**What the exercise asks:** An exact repetition of the listing is required.

- - - - - - -

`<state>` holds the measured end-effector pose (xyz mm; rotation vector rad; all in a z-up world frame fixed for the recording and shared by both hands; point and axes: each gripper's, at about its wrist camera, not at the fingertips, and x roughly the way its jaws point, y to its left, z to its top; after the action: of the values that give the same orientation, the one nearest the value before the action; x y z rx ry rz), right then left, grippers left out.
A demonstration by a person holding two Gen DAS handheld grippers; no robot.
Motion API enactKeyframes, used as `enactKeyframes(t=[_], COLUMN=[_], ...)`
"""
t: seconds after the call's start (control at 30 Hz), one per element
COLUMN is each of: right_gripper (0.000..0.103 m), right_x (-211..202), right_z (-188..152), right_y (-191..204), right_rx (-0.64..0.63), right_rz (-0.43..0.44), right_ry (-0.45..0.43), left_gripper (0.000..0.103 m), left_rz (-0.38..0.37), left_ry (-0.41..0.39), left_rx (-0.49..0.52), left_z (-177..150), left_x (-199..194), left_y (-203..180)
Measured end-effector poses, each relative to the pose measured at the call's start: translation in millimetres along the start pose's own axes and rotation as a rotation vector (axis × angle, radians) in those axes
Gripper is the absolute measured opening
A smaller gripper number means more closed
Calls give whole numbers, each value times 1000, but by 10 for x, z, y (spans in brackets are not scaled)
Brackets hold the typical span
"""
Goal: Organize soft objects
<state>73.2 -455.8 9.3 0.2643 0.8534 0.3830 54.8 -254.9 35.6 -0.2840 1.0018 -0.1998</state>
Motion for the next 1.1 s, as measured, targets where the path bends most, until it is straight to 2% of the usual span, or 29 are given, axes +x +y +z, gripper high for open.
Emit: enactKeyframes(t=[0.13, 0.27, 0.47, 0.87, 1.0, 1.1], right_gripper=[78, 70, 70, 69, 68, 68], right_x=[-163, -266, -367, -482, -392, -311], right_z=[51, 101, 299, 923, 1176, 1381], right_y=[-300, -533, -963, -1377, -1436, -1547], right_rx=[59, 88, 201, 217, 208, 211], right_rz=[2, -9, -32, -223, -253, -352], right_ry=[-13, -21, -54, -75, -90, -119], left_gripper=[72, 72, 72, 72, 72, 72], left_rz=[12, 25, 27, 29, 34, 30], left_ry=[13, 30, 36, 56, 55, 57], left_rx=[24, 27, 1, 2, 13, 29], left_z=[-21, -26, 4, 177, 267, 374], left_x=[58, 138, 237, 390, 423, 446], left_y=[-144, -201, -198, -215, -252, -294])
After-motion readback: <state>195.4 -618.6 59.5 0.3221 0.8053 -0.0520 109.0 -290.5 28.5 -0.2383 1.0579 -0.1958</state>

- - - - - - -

**Exercise response:**
`<state>` holds the measured end-effector pose (xyz mm; rotation vector rad; all in a z-up world frame fixed for the recording and shared by both hands; point and axes: each gripper's, at about its wrist camera, not at the fingertips, and x roughly the way its jaws point, y to its left, z to its top; after the action: of the values that give the same orientation, the one nearest the value before the action; x y z rx ry rz), right then left, grippers left out.
A demonstration by a person holding two Gen DAS handheld grippers; no robot.
Motion API enactKeyframes, used as `enactKeyframes(t=[_], COLUMN=[_], ...)`
"""
t: seconds after the call's start (control at 30 Hz), one per element
COLUMN is each of: right_gripper (0.000..0.103 m), right_x (-211..202), right_z (-188..152), right_y (-191..204), right_rx (-0.64..0.63), right_rz (-0.43..0.44), right_ry (-0.45..0.43), left_gripper (0.000..0.103 m), left_rz (-0.38..0.37), left_ry (-0.41..0.39), left_rx (-0.49..0.52), left_z (-177..150), left_x (-199..194), left_y (-203..180)
Measured end-effector poses, each relative to the pose measured at the call's start: translation in millimetres along the start pose's own axes and rotation as a rotation vector (axis × angle, radians) in those axes
Gripper is the absolute measured opening
A smaller gripper number means more closed
Calls give whole numbers, each value times 1000, but by 10 for x, z, y (spans in brackets are not scaled)
Brackets hold the typical span
"""
Goal: Organize soft objects
<state>73.2 -455.8 9.3 0.2643 0.8534 0.3830 54.8 -254.9 35.6 -0.2840 1.0018 -0.1998</state>
Motion for the next 1.1 s, as measured, targets where the path bends most, until it is straight to 2% of the usual span, or 29 are given, axes +x +y +z, gripper high for open.
Emit: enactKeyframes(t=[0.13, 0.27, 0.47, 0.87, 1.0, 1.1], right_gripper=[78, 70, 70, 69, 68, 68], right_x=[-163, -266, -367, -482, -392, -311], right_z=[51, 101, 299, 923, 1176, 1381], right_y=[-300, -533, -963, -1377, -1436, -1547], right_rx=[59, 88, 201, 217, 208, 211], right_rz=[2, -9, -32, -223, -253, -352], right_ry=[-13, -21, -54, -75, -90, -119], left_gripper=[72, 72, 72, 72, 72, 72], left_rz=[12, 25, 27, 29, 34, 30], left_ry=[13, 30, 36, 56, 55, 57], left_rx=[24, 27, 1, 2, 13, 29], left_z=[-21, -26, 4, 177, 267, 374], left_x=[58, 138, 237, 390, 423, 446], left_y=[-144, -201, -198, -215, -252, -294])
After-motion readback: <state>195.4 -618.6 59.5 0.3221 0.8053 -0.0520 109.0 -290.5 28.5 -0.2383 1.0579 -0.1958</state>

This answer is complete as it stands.